Projects / FFTExplorer


FFTExplorer is a GUI that performs spectral analysis on real-time data from a sound card or other source, and can analyze the spectra of various sound file types. It can display time-domain and frequency-domain data in a number of ways, and is an easy-to-use introduction to the topic of spectrum analysis. Beyond performing a fast Fourier transform on arbitrary data sources, it can also perform moving average noise reduction for the treatment of signals accompanied by noise. It contains a lengthy combination essay/help file on the various topics the program covers, some step-by-step examples using its own internal signal source, and a detailed example using an external source.

Operating Systems

Recent releases

  •  06 Sep 2007 01:19

    Release Notes: The Fast Fourier Transform code has been rewritten and optimized for greater speed and efficiency. Some small bugs have been fixed..

    •  23 Feb 2005 19:16

      No changes have been submitted for this release.

      Recent comments

      23 Dec 2010 18:33 bcrowell

      I've played around some more with the new java version and want to correct some inaccuracies in my earlier comment and also add some more information. The controls for changing the scales do work, but only when data collection is not active. (The C++ version allowed it to be done on the fly.) There are no numerical labels or grid-lines on the graphs like there were on the C++ version, but you can hover the mouse to read off coordinates.

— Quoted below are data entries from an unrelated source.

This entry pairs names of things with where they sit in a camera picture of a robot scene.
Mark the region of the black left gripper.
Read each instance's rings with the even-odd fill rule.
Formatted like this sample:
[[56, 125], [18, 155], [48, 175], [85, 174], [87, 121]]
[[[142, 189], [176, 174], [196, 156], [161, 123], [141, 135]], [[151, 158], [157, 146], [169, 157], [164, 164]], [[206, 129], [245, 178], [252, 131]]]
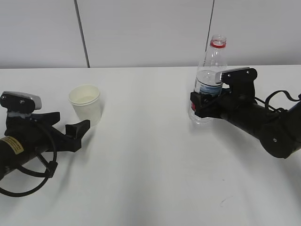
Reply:
[[90, 120], [65, 125], [65, 134], [53, 127], [60, 121], [59, 112], [32, 113], [28, 117], [7, 116], [6, 136], [17, 134], [25, 139], [26, 144], [38, 147], [55, 144], [58, 152], [76, 152], [81, 148], [81, 140], [91, 128]]

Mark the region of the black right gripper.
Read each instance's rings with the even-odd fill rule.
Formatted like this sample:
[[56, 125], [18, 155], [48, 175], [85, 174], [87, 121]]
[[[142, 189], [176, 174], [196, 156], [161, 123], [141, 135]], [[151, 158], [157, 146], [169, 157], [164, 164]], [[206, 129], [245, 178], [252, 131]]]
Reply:
[[190, 101], [194, 115], [200, 118], [256, 119], [254, 86], [230, 86], [215, 97], [193, 91]]

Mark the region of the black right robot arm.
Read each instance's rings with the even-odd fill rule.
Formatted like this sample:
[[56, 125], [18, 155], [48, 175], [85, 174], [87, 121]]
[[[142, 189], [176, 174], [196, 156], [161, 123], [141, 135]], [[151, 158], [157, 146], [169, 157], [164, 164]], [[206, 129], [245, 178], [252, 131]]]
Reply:
[[190, 100], [196, 116], [223, 119], [258, 139], [270, 155], [286, 159], [301, 148], [301, 99], [284, 90], [295, 105], [276, 109], [269, 102], [278, 93], [270, 94], [263, 105], [258, 104], [254, 90], [243, 93], [231, 88], [222, 89], [217, 97], [191, 92]]

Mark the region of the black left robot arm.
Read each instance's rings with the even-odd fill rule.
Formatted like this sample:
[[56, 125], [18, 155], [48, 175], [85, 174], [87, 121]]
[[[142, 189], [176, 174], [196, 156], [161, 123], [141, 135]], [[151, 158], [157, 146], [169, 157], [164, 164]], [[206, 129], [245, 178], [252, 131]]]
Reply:
[[7, 116], [5, 136], [0, 139], [0, 178], [44, 152], [78, 151], [90, 120], [65, 125], [65, 134], [53, 127], [59, 121], [59, 112], [33, 113], [24, 119]]

The performance issues referred to in my earlier comment may just be because the moving average window is turned on all the time; however, there does not seem to be any way (as there was in the C++ version) to turn it off, so the effect is that performance is poor. Sound input sometimes inexplicably fails to work on my machine. The Stop button takes about 5 seconds to respond on my system, which is particularly unfortunate since you can't adjust the scales without stopping.

      22 Dec 2010 18:58 bcrowell

      The old C++ version was pretty good, but the author has taken the source code and binaries off the web, so it's no longer available unless you have a copy hoarded somewhere. The new java version is much worse. Its performance is much worse, and the controls for the x- and y-axis scales don't work.